NONNUTRITIONAL FACTORS AFFECTING GROWTH

Although malnutrition plays a major role in linear growth failure, other factors may affect growth in the NI population because height Z-scores decrease with age independently of weight Z-scores (36). Neurological disease itself may affect linear growth because linear growth failure correlates with the severity of cognitive defect and with ambulatory status (7,11,36). In children with hemiplegia, the affected side is usually shorter and smaller than the nonaffected side, thus demonstrating the effect of the neurological disease on growth (36). Other non-nutritional factors affecting linear growth include specific syndromes, endocrine dysfunction, ethnicity, genetic potential and pubertal status.

NUTRITIONAL ASSESSMENT

Clinical observation

Nutritional history

The child’s nutritional history should review not only the type (purees, liquids and solid food) and the amount of food that the child eats, but the degree of dependency on a caregiver and the length of a typical meal. If the child is able to self-feed, the amount of spilling should be assessed. Signs of oromotor dysfunction such as drooling, persistent extrusion reflex, spilling and delayed swallowing, and symptoms of aspiration, such as choking and coughing, should be sought. Besides these functional considerations, the stress associated with meals and the quality of the interaction between the caregiver, the child and the family at mealtime should be explored. Caring for NI children is very demanding and some children may be neglected.

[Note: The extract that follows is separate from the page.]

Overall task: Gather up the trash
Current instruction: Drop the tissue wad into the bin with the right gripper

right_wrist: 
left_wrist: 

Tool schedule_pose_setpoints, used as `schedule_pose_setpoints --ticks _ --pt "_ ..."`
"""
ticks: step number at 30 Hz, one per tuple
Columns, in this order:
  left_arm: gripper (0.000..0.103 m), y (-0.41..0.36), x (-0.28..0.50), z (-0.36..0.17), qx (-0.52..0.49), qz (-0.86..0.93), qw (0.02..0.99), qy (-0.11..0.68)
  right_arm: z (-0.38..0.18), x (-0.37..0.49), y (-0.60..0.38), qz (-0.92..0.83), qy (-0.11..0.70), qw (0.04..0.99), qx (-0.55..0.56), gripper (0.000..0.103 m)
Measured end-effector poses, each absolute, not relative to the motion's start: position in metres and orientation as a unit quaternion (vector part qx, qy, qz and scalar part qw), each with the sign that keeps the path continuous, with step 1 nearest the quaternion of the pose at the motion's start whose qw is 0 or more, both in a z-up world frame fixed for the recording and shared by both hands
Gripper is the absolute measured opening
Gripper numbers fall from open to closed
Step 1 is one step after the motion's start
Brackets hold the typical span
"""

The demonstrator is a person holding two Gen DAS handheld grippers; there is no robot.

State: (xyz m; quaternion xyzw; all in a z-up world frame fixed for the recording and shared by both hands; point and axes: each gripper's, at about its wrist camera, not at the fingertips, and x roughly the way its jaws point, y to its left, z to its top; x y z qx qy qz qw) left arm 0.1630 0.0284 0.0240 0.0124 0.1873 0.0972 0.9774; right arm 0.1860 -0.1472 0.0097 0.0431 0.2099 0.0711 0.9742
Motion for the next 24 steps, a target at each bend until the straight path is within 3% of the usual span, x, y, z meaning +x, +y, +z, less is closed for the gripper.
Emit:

Observation of a meal may be useful to determine the amount of food offered, spilled and ingested and to assess the parent-child interaction. Measuring oxygen saturation during a meal will detect desaturation that may result from aspiration (37).

Medical history

The medical history should include an assessment of gastroesophageal reflux symptoms such as emesis, regurgitation, pain or food refusal. The physician should also look for chronic respiratory problems, recurrent pneumonia and respiratory symptoms suggestive of chronic aspirations. Aspiration due to swallowing dysfunction usually presents with coughing or choking associated with meals. Reflux-related aspiration episodes are often accompanied by regurgitation of gastric contents or frank emesis. In many children, the two problems overlap. Aspiration may also be asymptomatic. Progressive fatigue toward the end of the meal may be suggestive of desaturation. Among other aspects of the medical history that should be investigated are recurrent infections, decubitus ulcers and constipation. A review of the child’s medication is important because some drugs, particularly anticonvulsants such as valproic acid and topiramate, may affect appetite and, therefore, growth.

Growth history

Birth weight, length and head circumference and all previous weight, length and head circumference measurements should be obtained and plotted on a Centers for Disease Control and Prevention/National Center for Health Statistics (USA) growth chart. This will help determine whether there is a decrease in growth velocity. Midparental height may be useful to estimate growth potential.

Physical examination

The most important part of the physical examination is measurement of weight and length. They should be obtained with the proper technique on an adequately calibrated scale. The child should be wearing little or no clothing. Older children who are unable to stand may be weighed while held by a parent, and the difference should be calculated, or a wheelchair scale should be used. The supine length should be obtained in children younger than two years of age and in older children unable to stand. In children with skeletal deformities (scoliosis or contractures), alternative measures, such as lower leg length or upper arm length, may be obtained (38,39). References are available for these alternative measurements (39). Head circumference should also be obtained. Triceps skinfold thickness and mid-arm circumference are often helpful in assessing nutritional status and may even be more accurate than weight-for-height to detect malnutrition (40). Subscapular skinfold is often less affected than triceps skinfold in malnourished NI children (9).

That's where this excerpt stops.